Robert's scorn of this explanation was manifest.

"Well," Edward Henry, piqued, made another attempt, "you stamp a fire out with your feet." And he stamped illustratively on the floor. After all, the child was only eight.

"I knew all that before," said Robert, coldly. "You don't understand."

"What makes you ask, dear? Let us show father your leg." Nellie's voice was soothing.

"Yes," Robert murmured, staring reflectively at the ceiling. "That's it. It says in the _Encyclopaedia_ that hydrophobia is stamped out in this country--by Mr.. Long's muzzling order. Who is Mr.. Long?"

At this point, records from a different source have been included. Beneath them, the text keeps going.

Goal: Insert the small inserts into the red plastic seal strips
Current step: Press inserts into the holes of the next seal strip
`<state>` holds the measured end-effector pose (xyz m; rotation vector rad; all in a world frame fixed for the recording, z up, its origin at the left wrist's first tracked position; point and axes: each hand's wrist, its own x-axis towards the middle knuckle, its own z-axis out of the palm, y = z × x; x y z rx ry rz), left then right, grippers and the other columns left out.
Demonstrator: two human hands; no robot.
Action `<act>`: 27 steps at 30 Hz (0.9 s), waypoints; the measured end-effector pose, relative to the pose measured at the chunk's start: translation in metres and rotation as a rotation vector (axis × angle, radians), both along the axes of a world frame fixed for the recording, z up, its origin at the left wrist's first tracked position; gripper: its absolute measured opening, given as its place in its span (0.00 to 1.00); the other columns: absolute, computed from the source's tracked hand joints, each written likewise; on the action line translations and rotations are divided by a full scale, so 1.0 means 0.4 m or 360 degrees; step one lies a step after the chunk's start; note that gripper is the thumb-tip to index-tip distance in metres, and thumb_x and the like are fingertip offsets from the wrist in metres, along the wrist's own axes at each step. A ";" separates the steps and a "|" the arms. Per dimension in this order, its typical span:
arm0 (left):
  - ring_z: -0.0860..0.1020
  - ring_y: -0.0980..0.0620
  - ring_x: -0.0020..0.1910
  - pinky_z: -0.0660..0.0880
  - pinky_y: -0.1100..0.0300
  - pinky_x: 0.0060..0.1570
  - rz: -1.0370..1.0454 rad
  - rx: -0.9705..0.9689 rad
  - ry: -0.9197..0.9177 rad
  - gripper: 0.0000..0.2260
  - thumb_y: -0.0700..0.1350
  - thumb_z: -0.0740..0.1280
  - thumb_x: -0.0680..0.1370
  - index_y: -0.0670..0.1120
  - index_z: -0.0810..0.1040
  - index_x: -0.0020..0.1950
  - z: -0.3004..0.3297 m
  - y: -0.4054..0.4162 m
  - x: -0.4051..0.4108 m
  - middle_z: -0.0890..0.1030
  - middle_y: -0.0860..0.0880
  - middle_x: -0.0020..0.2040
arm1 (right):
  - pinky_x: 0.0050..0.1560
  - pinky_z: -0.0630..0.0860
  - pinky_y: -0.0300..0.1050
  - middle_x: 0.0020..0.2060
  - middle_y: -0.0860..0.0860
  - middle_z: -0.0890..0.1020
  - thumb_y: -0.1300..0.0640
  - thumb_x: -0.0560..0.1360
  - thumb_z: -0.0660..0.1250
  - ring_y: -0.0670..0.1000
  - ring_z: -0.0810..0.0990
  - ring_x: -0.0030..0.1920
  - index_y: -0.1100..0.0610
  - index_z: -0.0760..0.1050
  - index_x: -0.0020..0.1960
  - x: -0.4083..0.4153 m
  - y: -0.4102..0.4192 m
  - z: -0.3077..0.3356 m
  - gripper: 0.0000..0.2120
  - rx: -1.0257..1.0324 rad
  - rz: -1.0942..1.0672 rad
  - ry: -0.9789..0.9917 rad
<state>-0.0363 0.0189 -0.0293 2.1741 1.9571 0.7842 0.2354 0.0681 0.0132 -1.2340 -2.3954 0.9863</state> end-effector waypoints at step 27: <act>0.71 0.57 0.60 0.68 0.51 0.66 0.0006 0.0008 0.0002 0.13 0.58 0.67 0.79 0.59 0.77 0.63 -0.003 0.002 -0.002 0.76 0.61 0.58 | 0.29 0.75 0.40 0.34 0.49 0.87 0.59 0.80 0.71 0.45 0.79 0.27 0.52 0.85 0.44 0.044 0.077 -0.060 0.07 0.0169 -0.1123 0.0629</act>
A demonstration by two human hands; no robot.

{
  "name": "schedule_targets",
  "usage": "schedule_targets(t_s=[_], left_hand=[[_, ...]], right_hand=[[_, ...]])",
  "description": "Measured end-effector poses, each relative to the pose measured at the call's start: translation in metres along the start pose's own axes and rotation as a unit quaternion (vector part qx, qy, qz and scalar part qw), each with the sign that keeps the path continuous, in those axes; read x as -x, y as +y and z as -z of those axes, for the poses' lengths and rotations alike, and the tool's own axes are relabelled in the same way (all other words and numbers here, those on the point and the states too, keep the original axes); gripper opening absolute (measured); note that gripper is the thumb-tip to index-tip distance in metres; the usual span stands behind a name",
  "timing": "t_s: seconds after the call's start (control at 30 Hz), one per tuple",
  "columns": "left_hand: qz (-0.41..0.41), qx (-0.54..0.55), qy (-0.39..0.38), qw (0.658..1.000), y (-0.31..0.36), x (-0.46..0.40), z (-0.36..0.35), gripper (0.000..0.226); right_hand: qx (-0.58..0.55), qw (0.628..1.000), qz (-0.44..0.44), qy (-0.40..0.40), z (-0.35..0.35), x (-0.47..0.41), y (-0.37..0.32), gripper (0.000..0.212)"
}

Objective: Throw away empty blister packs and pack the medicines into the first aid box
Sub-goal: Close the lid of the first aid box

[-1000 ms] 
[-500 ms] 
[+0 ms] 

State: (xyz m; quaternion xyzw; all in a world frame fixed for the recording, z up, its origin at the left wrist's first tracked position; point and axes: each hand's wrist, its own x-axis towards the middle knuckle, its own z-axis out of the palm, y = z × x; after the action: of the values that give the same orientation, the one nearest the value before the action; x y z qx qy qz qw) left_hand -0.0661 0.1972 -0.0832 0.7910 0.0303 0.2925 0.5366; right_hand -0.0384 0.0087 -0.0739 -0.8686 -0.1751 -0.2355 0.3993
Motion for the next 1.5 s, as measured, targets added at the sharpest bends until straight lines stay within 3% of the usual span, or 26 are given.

A second bomb had fallen on exactly the same spot as the first, and the two exploded simultaneously. And the explosion was none the less terrible because it was silent and invisible. The tidy domestic chamber was strewn in a moment with an awful mass of wounded susceptibilities. Beyond the screen the _nick-nick_ of grandmother's steel needles stopped and started again. It was characteristic of her temperament that she should recover before the younger generations could recover. Edward Henry, as befitted his sex, regained his nerve a little earlier than Nellie.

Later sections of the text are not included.